Today, F8 was a great surprise for all of us. Mark Zuckerberg and his buddy, Bret Taylor, introduced us to their all-new Open Graph platform. In short, a platform that eventually can (and will, because of the huge Facebook’s brand) connect every website, company, service, band — everything — with Facebook.
The Social Graph is dead, long live Open Graph
But what exactly is the Open Graph? Until now, we all know the Social Graph. Well, Open Graph is Facebook’s huge social graph combined with the social graphs of other, third-party services and networks (like Yelp, as Zuck said — they didn’t mention Foursquare at all by the way).
It’s a semantically-aware, more open and social graph. In other words, a huge, combined, connected, immersive graph. Welcome, the Open social graph.
Scoble, is eventually proven right today with his last year’s post about the Facebook phases. We’re in the 6th one, moving to the 7th.
What backs up the new Open Graph?
Social Plugins Open Graph API & Protocol, as Zuck explained. New plugins and APIs are available to be added in your website with just a line of HTML.
The Open Graph Protocol is a new Semantic markup, something like this:
<meta property="og:title" content="Green Day" />
(don’t tell anyone, Green Day suck)
Plugins are the new Like, Activity feed, Login boxes and a bunch more little things that we add to our websites. The API is just what back-ups everything.
A great win
Facebook today said to all of us: resistance is futile. Their new platform is beyond awesome. If you can spell “new Internet” then you can spell Facebook, too. A powerful, yet simple platform for everyone to use. It can be the basis for great things in the future. With Open Graph, they just killed Twitter’s @anywhere platform announced at Chirp days ago. Facebook wants the whole internet connected with it. They beat Google with this now, they beat Twitter, they beat everyone. Quoted from Zuckerberg,
We’re building towards the web, where every application is social.
In only the first hour after the launch, Facebook will server 1 billion (1,000,000,000 — that’s huge!) new Like button clicks.
The whole thing starts to make sense now. That’s why Facebook didn’t want to open it’s public timeline.
What about Privacy though?
Facebook is like wanting to know every data about you and the world, in the whole wide Internet.

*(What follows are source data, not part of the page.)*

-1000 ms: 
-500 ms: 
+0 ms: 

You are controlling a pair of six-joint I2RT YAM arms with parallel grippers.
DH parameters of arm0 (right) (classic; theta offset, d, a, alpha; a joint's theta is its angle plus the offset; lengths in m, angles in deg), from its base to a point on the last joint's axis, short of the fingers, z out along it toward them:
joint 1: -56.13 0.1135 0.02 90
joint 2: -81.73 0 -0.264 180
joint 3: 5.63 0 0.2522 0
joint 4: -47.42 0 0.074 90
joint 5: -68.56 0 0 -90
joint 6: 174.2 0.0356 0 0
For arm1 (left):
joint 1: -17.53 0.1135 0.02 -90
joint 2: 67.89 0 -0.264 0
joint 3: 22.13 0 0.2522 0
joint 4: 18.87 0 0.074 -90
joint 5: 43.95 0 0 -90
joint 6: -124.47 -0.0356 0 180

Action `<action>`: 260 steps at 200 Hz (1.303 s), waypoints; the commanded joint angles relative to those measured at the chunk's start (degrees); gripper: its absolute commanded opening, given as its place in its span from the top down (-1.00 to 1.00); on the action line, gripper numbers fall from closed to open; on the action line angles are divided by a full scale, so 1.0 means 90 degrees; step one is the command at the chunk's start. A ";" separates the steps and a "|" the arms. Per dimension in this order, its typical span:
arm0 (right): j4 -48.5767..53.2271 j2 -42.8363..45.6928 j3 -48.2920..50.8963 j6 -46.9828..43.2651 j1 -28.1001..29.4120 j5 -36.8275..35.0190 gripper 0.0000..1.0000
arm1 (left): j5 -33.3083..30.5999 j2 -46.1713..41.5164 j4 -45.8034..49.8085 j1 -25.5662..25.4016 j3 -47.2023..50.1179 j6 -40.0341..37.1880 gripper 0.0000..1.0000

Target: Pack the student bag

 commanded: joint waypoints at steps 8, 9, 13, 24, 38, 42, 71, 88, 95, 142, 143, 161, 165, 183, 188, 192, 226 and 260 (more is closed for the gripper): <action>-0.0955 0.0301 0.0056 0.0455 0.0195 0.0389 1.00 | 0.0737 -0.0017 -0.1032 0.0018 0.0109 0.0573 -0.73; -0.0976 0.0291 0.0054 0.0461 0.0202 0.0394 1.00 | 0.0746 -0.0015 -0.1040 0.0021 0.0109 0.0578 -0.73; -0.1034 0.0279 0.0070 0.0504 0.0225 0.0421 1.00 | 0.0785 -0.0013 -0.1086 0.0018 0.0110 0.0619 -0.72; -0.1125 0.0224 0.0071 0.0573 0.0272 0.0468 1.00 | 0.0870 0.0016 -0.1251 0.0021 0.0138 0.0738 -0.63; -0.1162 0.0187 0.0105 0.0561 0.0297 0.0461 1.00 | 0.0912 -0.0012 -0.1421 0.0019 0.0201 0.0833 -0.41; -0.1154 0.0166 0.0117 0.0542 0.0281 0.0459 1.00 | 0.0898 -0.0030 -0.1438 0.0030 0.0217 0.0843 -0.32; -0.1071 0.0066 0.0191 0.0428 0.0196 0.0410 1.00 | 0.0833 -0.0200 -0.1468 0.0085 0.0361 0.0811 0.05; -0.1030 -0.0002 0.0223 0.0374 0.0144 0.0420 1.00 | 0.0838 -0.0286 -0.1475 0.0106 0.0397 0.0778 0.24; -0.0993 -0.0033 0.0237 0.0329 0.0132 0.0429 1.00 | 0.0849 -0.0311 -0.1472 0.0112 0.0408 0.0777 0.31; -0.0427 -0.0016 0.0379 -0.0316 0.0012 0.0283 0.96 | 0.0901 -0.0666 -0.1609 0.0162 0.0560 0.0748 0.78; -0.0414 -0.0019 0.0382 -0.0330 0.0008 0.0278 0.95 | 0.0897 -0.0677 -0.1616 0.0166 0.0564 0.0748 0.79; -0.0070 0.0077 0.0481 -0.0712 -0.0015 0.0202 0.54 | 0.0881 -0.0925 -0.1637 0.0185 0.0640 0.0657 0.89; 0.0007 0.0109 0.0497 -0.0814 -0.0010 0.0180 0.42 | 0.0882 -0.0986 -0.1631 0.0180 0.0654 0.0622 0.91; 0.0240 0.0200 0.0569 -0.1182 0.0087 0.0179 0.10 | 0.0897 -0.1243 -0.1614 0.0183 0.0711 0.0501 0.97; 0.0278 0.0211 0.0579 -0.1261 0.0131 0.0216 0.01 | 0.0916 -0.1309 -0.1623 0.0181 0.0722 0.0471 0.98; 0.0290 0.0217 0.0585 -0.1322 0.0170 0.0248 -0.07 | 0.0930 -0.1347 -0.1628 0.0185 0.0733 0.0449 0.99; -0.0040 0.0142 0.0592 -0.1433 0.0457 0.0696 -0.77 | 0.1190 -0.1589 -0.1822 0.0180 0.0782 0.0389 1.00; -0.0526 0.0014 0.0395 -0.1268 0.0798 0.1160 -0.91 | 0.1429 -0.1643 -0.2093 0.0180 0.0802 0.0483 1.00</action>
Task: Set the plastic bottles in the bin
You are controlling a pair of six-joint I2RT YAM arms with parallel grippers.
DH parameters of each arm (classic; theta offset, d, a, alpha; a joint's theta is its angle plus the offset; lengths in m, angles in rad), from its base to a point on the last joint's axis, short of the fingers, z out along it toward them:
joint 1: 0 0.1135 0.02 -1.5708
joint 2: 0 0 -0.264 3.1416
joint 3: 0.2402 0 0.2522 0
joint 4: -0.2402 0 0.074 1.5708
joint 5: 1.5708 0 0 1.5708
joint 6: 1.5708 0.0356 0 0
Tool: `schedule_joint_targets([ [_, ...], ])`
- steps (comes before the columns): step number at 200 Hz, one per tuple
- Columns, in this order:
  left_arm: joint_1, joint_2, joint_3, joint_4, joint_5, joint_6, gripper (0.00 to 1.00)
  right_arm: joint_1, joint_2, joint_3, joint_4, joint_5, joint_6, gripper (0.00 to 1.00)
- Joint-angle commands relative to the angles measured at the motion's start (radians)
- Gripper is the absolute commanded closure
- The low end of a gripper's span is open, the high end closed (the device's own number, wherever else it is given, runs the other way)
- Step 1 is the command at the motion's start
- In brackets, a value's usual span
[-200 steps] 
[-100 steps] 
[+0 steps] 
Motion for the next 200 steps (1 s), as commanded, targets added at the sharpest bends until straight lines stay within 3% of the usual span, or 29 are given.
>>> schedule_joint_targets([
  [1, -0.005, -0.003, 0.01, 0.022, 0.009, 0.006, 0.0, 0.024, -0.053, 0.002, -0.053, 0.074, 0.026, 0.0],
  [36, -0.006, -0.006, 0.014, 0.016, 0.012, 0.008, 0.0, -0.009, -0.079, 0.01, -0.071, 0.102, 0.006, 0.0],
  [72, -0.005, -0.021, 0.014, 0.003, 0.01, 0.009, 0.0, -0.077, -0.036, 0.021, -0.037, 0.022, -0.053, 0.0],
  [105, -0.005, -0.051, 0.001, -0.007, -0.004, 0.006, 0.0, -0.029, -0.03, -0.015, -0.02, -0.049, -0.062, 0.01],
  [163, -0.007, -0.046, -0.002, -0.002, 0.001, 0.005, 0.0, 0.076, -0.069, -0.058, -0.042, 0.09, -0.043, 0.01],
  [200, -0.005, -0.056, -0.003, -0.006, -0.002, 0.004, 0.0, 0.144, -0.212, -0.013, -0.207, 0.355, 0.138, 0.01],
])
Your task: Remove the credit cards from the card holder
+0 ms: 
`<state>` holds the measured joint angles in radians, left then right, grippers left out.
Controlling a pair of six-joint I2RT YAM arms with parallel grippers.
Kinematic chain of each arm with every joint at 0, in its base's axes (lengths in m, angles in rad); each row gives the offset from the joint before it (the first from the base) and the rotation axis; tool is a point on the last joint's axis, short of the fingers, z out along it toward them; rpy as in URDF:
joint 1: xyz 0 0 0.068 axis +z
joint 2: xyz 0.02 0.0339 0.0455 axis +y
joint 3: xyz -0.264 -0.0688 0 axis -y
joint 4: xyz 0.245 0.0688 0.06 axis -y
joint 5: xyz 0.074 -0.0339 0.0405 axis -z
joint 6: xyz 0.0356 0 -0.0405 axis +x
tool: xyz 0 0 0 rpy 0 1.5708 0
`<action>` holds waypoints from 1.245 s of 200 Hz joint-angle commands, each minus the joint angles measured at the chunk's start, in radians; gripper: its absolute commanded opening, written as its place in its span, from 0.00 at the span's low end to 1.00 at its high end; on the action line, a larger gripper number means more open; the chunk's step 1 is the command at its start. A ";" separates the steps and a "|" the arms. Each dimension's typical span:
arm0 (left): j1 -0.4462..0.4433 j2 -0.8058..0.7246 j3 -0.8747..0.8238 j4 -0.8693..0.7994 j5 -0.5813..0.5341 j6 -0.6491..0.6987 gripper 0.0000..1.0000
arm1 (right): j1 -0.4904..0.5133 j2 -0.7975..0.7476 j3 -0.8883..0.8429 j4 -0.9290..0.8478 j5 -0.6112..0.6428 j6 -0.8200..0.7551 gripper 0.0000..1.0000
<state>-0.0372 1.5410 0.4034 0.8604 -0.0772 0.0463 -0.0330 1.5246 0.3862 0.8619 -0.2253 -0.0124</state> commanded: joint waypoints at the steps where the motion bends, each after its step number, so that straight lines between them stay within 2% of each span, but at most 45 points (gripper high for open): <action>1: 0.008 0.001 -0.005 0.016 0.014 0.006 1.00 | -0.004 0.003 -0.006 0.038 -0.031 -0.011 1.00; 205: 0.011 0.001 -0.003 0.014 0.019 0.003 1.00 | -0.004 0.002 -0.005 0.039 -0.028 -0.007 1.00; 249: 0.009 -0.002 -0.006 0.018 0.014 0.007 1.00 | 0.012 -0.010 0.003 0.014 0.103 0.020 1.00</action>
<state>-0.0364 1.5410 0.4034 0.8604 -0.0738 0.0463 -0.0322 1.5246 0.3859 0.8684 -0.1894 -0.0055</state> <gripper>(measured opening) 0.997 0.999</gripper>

Admit it, they’re very good at it.
They are going to personalize the Internet. They can. That’s what they do — they do this now.
Also Facebook is showing the path to the future of APIs: iFrame for dummies and REST+JSON for the rest of the world. Perfect balance, or not?
Personally, I don’t want Facebook, when I click to Like something or to become a Fan or edit my interests, etc in my profile, to throw them up to this open platform or even to show them in public search, as they announced.
My profile is private, only I want to select the people (even websites) that will have access to it. I don’t want my Facebook data publicly available. You have to respect that Facebook. On the other hand, Twitter you’re good to go and make the Open Graph your way.
Thoughts on FOG
Well, this is a giant step forward. Facebook now kicks the competition with Google and Twitter. And at this point, they seem to win big time. If you don’t get it: Facebook basically told us they plan to take over the entire Internet. Disappointingly, they have a very good plan for it. They kick the whole Internet, it’s openness, neutrality, diversity and hacker culture in the butt. Seriously, not that of a cool thing to do, but they can.
They try to make Internet a monopoly. That’s a dislike for me.
A monopoly, that’s against the open hacker internet community. Open data my ass, Facebook. That’s open ad data. Seriously, I mean this.
One Graph to rule them all. All your base belong to us. Or to put it in a better way, all our base belong to them.